## SUPPLIED INFORMATION
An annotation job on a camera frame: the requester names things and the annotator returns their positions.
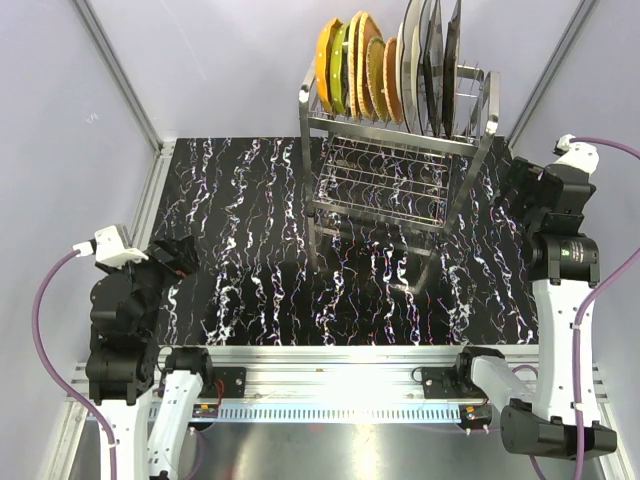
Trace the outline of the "left aluminium frame post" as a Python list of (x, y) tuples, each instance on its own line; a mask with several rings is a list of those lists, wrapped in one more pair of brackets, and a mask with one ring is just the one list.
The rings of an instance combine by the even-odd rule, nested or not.
[(160, 137), (131, 83), (108, 35), (90, 1), (71, 0), (71, 6), (86, 29), (102, 59), (122, 100), (133, 116), (140, 132), (156, 157), (160, 156), (165, 141)]

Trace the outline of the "aluminium mounting rail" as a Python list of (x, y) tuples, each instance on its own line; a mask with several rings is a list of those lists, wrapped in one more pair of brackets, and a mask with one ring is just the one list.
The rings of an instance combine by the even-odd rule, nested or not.
[[(223, 421), (273, 423), (461, 423), (465, 407), (495, 407), (479, 389), (462, 399), (424, 398), (421, 367), (454, 367), (466, 347), (205, 347), (164, 346), (155, 369), (154, 401), (164, 390), (164, 366), (172, 349), (204, 347), (212, 366), (247, 369), (245, 397), (197, 398), (198, 415)], [(538, 376), (539, 347), (502, 345), (513, 372), (529, 387)], [(599, 413), (606, 395), (592, 366)]]

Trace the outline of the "black marble pattern mat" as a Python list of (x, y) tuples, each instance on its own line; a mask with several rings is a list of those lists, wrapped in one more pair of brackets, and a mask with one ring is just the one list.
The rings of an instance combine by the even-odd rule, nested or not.
[(521, 233), (490, 202), (511, 154), (496, 139), (451, 234), (337, 212), (305, 218), (296, 137), (176, 143), (153, 234), (195, 239), (200, 268), (171, 288), (163, 344), (534, 344)]

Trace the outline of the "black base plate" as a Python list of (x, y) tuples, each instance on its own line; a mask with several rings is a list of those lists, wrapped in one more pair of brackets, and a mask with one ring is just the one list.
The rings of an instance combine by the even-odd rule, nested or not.
[(216, 399), (218, 392), (223, 399), (243, 399), (245, 397), (247, 369), (237, 366), (214, 366), (205, 375), (200, 394), (202, 399)]
[(454, 367), (421, 367), (420, 384), (427, 400), (452, 400), (466, 397), (465, 387)]

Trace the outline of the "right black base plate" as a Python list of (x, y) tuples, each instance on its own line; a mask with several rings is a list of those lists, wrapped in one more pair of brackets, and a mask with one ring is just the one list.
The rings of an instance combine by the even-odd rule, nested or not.
[(454, 367), (421, 367), (420, 384), (427, 400), (452, 400), (466, 397), (465, 387)]

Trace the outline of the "right aluminium frame post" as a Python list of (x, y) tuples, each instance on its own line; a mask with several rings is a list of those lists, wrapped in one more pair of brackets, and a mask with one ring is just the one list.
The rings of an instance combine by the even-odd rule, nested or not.
[(524, 133), (533, 114), (536, 112), (598, 4), (598, 0), (581, 0), (578, 2), (576, 9), (566, 24), (556, 46), (538, 77), (536, 84), (530, 92), (523, 109), (518, 115), (512, 130), (507, 136), (507, 145), (510, 150), (516, 146), (518, 140)]

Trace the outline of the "floral square ceramic plate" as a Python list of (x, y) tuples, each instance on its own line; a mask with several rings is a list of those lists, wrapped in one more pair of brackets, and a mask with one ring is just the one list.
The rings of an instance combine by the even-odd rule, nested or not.
[(447, 24), (443, 60), (442, 124), (445, 136), (454, 135), (454, 116), (457, 89), (457, 66), (460, 47), (461, 1), (457, 0)]

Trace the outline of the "green dotted plate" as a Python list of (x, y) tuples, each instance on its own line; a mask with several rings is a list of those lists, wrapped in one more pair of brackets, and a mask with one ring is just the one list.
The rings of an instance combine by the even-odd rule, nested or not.
[(329, 100), (335, 114), (345, 114), (347, 110), (347, 86), (345, 80), (345, 47), (344, 42), (348, 26), (340, 23), (337, 26), (331, 46), (329, 66)]

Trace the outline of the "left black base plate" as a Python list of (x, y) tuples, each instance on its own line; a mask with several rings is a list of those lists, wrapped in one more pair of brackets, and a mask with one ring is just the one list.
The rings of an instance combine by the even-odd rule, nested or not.
[(216, 399), (218, 392), (223, 399), (243, 399), (245, 397), (247, 369), (237, 366), (214, 366), (205, 375), (200, 394), (202, 399)]

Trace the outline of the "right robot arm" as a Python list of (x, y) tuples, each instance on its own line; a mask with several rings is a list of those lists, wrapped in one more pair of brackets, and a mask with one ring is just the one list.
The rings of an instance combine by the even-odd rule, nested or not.
[(513, 454), (578, 461), (617, 449), (601, 423), (592, 373), (592, 293), (600, 283), (599, 249), (580, 233), (583, 209), (596, 191), (590, 177), (595, 146), (566, 136), (557, 160), (544, 166), (517, 157), (494, 205), (525, 229), (523, 256), (536, 305), (538, 376), (529, 387), (496, 349), (466, 347), (453, 385), (465, 397), (482, 391), (500, 415), (505, 449)]

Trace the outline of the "orange wicker plate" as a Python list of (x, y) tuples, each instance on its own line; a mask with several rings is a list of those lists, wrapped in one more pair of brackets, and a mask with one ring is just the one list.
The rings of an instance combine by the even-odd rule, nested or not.
[(403, 122), (403, 110), (398, 94), (396, 79), (396, 49), (397, 38), (391, 37), (385, 45), (383, 57), (383, 85), (384, 95), (391, 120), (396, 124)]

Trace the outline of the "aluminium frame post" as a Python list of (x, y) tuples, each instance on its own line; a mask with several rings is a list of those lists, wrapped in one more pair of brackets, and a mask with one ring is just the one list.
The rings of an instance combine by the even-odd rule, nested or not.
[(165, 141), (160, 137), (131, 83), (108, 35), (90, 1), (71, 0), (71, 6), (86, 29), (102, 59), (122, 100), (133, 116), (140, 132), (156, 157), (160, 156)]
[(512, 130), (507, 136), (507, 145), (510, 150), (516, 146), (518, 140), (524, 133), (533, 114), (536, 112), (598, 4), (598, 0), (581, 0), (578, 2), (576, 9), (566, 24), (556, 46), (538, 77), (536, 84), (530, 92), (523, 109), (518, 115)]

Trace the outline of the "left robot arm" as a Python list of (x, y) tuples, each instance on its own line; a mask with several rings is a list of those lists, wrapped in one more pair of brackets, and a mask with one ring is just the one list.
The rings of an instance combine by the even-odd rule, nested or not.
[(195, 240), (161, 238), (139, 250), (104, 231), (94, 244), (96, 266), (106, 275), (90, 294), (85, 373), (103, 428), (101, 454), (110, 463), (101, 476), (175, 479), (195, 402), (215, 385), (206, 348), (174, 348), (165, 361), (159, 411), (150, 415), (160, 305), (166, 290), (197, 272)]

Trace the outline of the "steel two-tier dish rack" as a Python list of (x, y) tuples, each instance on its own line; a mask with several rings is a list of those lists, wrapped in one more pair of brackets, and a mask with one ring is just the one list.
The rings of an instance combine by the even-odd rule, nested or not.
[(496, 137), (501, 76), (461, 65), (457, 93), (470, 103), (467, 126), (452, 139), (421, 136), (402, 126), (356, 121), (321, 108), (315, 70), (308, 69), (298, 93), (307, 250), (313, 269), (328, 236), (350, 238), (332, 227), (330, 214), (377, 234), (389, 227), (393, 245), (409, 260), (410, 277), (400, 289), (417, 294), (435, 272), (446, 237), (469, 196)]

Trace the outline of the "white black-rimmed square plate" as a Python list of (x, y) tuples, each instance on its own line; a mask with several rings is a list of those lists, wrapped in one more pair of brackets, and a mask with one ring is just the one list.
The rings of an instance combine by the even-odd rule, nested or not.
[(419, 0), (407, 3), (397, 36), (397, 86), (404, 123), (407, 131), (412, 134), (421, 134), (418, 119), (418, 72), (421, 53), (420, 21), (424, 4), (424, 1)]

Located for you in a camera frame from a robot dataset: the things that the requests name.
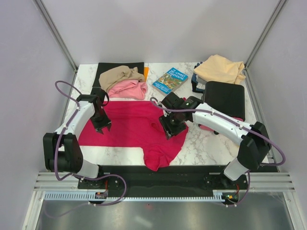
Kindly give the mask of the magenta t shirt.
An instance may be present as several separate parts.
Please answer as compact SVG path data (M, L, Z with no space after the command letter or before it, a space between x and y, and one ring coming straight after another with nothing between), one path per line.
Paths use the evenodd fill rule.
M163 111L149 101L111 101L105 112L111 120L111 128L96 132L88 121L79 136L81 146L139 147L147 168L157 171L170 165L181 151L188 127L167 139L159 122Z

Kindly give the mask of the blue illustrated paperback book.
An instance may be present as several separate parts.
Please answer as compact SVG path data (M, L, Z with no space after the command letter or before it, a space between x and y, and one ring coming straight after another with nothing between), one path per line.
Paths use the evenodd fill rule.
M157 89L163 95L174 92L188 80L188 75L182 73L176 68L171 68L164 75L152 83L152 87Z

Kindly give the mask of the black pink drawer organizer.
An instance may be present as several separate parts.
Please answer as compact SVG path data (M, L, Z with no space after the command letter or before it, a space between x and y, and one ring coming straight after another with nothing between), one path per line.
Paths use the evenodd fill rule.
M240 121L246 120L245 88L242 85L210 81L202 99L213 109Z

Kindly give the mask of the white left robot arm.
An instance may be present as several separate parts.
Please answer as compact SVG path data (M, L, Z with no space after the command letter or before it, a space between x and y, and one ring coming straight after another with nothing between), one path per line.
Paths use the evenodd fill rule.
M45 167L54 172L59 181L72 175L88 179L94 188L101 188L105 176L99 173L97 164L83 158L78 139L89 121L97 133L103 134L104 128L110 130L111 120L104 110L109 96L97 89L93 94L80 94L74 102L76 106L64 123L53 133L43 136Z

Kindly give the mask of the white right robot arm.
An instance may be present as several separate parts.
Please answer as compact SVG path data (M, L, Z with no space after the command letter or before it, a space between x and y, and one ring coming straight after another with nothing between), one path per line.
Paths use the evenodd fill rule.
M237 157L227 164L220 176L224 188L232 188L242 174L257 170L271 150L264 124L256 122L252 125L237 120L194 96L184 100L171 92L158 106L167 112L159 118L167 138L184 131L186 122L190 121L224 135L239 146Z

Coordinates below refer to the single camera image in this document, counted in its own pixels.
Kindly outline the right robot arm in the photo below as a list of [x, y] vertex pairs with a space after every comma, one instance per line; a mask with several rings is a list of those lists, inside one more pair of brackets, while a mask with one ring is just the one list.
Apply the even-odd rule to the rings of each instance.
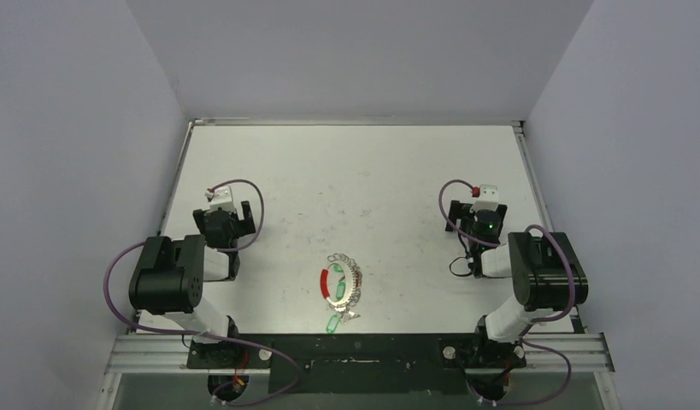
[[492, 366], [503, 357], [503, 343], [515, 343], [533, 326], [568, 316], [589, 292], [567, 233], [531, 225], [508, 233], [502, 242], [506, 211], [503, 204], [476, 210], [453, 200], [446, 219], [445, 230], [458, 236], [468, 266], [459, 276], [508, 278], [513, 288], [513, 295], [477, 324], [481, 336], [470, 343], [470, 354], [481, 366]]

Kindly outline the metal keyring with red handle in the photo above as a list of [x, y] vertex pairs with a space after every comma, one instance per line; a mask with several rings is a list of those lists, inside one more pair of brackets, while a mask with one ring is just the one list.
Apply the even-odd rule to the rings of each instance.
[[[344, 253], [333, 253], [326, 258], [326, 266], [321, 270], [319, 286], [321, 298], [338, 313], [348, 312], [361, 299], [362, 287], [353, 289], [352, 272], [361, 271], [357, 262]], [[346, 293], [340, 301], [335, 299], [335, 289], [340, 281], [346, 283]]]

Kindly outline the key with red tag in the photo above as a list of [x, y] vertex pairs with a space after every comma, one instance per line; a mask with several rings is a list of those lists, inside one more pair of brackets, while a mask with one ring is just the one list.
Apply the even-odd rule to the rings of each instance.
[[352, 272], [353, 289], [359, 291], [362, 286], [362, 272], [357, 270]]

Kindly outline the key with green tag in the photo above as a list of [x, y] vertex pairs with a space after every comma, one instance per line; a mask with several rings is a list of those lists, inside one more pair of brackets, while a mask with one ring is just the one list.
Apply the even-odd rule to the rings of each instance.
[[335, 289], [335, 294], [334, 294], [335, 299], [337, 301], [340, 301], [344, 298], [344, 295], [346, 293], [346, 289], [347, 289], [347, 287], [346, 287], [345, 281], [338, 282], [336, 289]]
[[327, 334], [333, 334], [339, 328], [340, 325], [346, 325], [349, 321], [357, 319], [359, 317], [359, 313], [355, 313], [352, 311], [335, 313], [327, 321], [325, 332]]

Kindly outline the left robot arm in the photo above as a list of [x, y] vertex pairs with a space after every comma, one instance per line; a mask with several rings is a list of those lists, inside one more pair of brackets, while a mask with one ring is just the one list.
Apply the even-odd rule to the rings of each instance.
[[232, 367], [242, 356], [237, 326], [203, 295], [203, 287], [236, 279], [241, 265], [238, 240], [255, 235], [256, 223], [248, 201], [236, 208], [231, 199], [196, 209], [192, 218], [196, 234], [144, 241], [129, 284], [129, 301], [135, 309], [189, 331], [196, 343], [209, 344], [209, 357], [218, 366]]

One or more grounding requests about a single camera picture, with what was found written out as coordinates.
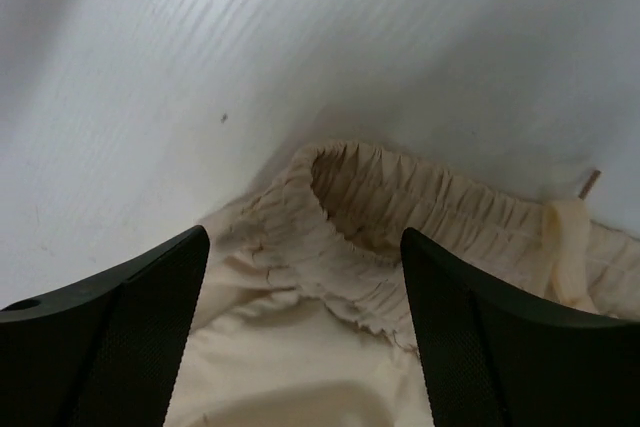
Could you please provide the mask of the beige trousers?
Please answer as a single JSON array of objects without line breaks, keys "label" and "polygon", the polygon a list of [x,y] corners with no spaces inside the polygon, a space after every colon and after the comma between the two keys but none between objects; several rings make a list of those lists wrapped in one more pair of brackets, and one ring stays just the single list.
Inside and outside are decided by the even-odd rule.
[{"label": "beige trousers", "polygon": [[516,287],[639,316],[639,242],[375,145],[300,149],[202,220],[207,270],[169,426],[429,426],[401,267],[413,228]]}]

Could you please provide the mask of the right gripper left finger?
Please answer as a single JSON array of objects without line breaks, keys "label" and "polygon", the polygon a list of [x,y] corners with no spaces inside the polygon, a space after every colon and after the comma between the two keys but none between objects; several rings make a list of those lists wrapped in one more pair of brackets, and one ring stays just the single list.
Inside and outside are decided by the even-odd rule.
[{"label": "right gripper left finger", "polygon": [[209,254],[194,226],[1,311],[4,426],[161,426]]}]

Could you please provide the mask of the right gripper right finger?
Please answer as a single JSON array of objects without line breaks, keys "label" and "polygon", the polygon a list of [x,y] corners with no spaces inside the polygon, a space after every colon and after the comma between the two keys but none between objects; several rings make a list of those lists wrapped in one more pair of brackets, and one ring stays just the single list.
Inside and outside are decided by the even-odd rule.
[{"label": "right gripper right finger", "polygon": [[401,260],[438,426],[635,426],[639,325],[539,298],[415,229]]}]

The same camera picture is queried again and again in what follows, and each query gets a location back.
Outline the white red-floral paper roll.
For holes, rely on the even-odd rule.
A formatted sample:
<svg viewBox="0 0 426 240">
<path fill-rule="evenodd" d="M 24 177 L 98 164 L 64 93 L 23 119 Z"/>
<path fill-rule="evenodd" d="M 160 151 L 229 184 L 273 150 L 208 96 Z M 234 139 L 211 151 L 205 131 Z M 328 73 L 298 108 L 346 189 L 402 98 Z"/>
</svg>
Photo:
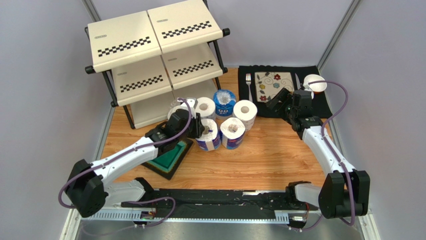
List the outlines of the white red-floral paper roll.
<svg viewBox="0 0 426 240">
<path fill-rule="evenodd" d="M 257 113 L 258 108 L 249 100 L 240 100 L 233 107 L 233 116 L 241 120 L 246 132 L 253 127 Z"/>
</svg>

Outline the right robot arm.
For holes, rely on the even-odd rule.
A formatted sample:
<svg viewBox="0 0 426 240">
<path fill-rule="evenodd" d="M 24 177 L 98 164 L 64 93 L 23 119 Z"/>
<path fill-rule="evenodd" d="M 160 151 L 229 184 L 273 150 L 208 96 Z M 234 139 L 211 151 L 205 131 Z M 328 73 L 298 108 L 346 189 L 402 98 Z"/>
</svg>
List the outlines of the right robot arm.
<svg viewBox="0 0 426 240">
<path fill-rule="evenodd" d="M 331 140 L 323 121 L 313 114 L 312 94 L 282 88 L 266 107 L 289 123 L 309 147 L 326 175 L 322 187 L 307 181 L 291 182 L 291 200 L 318 207 L 326 219 L 364 216 L 368 213 L 371 179 L 356 170 Z"/>
</svg>

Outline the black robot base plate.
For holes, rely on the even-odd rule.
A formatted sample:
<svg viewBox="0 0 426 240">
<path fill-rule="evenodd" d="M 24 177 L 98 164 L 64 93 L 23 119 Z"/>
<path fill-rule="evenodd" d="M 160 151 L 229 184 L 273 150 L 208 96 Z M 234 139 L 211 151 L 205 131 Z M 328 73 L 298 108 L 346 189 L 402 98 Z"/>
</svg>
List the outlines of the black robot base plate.
<svg viewBox="0 0 426 240">
<path fill-rule="evenodd" d="M 142 201 L 146 203 L 140 206 L 153 210 L 155 217 L 187 220 L 273 220 L 279 211 L 304 217 L 318 210 L 285 191 L 161 188 L 146 193 Z"/>
</svg>

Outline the white floral paper roll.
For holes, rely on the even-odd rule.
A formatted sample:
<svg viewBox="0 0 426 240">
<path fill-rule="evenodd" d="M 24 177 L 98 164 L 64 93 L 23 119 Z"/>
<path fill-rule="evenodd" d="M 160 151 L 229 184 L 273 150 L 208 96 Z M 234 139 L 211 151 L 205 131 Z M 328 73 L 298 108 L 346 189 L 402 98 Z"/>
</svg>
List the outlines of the white floral paper roll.
<svg viewBox="0 0 426 240">
<path fill-rule="evenodd" d="M 216 119 L 216 104 L 208 97 L 199 97 L 196 99 L 197 104 L 195 112 L 200 114 L 201 119 Z"/>
</svg>

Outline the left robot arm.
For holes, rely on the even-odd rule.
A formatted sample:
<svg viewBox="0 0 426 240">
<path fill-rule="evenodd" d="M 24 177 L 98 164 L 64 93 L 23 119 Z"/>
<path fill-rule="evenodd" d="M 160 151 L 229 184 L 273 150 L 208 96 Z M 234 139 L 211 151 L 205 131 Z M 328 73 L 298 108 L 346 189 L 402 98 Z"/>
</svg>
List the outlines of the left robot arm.
<svg viewBox="0 0 426 240">
<path fill-rule="evenodd" d="M 59 191 L 59 203 L 66 194 L 81 217 L 97 213 L 110 200 L 108 190 L 113 181 L 133 168 L 172 151 L 183 139 L 196 139 L 204 131 L 202 118 L 193 110 L 178 109 L 171 117 L 147 132 L 133 145 L 104 159 L 88 163 L 85 159 L 76 162 L 66 184 Z"/>
</svg>

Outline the dark blue roll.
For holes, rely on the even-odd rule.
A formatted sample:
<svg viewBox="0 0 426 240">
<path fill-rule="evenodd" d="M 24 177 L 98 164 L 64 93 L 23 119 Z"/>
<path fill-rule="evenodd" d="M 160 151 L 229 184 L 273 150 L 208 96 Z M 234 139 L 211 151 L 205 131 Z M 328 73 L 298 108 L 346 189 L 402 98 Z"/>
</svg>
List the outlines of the dark blue roll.
<svg viewBox="0 0 426 240">
<path fill-rule="evenodd" d="M 243 122 L 236 118 L 230 117 L 220 125 L 220 138 L 222 145 L 228 150 L 238 148 L 243 142 L 246 127 Z"/>
<path fill-rule="evenodd" d="M 196 138 L 197 145 L 204 151 L 214 151 L 221 145 L 220 130 L 213 119 L 202 119 L 204 131 L 201 137 Z"/>
</svg>

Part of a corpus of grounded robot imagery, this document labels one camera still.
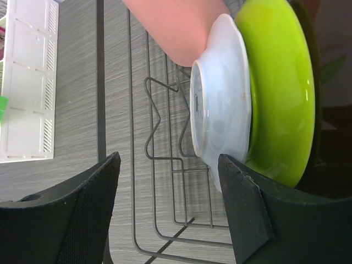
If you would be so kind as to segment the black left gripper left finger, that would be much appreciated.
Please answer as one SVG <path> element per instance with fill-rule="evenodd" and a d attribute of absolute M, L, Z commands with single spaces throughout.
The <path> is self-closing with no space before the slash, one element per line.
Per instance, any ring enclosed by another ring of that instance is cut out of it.
<path fill-rule="evenodd" d="M 120 155 L 19 201 L 1 202 L 1 263 L 102 263 Z"/>

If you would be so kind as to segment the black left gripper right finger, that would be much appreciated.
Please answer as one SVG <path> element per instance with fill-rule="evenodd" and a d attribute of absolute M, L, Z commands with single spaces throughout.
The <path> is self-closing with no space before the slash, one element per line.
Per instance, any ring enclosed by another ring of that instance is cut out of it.
<path fill-rule="evenodd" d="M 351 198 L 290 188 L 228 155 L 218 172 L 237 263 L 351 263 Z"/>

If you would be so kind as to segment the red floral plate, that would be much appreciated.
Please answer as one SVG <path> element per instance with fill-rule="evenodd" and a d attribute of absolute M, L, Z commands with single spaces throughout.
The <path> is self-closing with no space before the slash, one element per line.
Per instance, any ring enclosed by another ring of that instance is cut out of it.
<path fill-rule="evenodd" d="M 300 1 L 289 1 L 289 3 L 299 20 L 309 49 L 315 88 L 315 130 L 310 157 L 302 176 L 302 179 L 305 179 L 313 173 L 320 150 L 322 128 L 321 59 L 314 24 L 308 9 Z"/>

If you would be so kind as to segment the white scalloped plate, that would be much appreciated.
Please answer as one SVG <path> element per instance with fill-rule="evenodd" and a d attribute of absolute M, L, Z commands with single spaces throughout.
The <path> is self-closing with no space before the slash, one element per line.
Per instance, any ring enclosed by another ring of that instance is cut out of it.
<path fill-rule="evenodd" d="M 218 158 L 225 154 L 245 162 L 252 115 L 245 43 L 228 14 L 215 20 L 206 49 L 192 65 L 189 108 L 195 155 L 208 165 L 220 191 Z"/>

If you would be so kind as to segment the lime green plate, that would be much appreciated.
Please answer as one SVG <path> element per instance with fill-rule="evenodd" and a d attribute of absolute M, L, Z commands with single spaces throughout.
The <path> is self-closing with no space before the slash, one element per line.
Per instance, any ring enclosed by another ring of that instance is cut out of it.
<path fill-rule="evenodd" d="M 294 187 L 310 157 L 316 117 L 303 29 L 287 1 L 246 1 L 234 21 L 250 70 L 252 125 L 245 163 Z"/>

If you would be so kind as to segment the pink plastic cup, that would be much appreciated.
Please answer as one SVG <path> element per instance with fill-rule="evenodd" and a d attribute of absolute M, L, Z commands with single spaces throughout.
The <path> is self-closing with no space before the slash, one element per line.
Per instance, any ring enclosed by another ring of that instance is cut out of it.
<path fill-rule="evenodd" d="M 124 0 L 138 22 L 177 65 L 191 67 L 206 49 L 212 24 L 230 14 L 223 1 Z"/>

## EXERCISE DESCRIPTION
Your answer should be one number: how many lines in the preceding listing hold "pink".

## ANSWER SPACE
2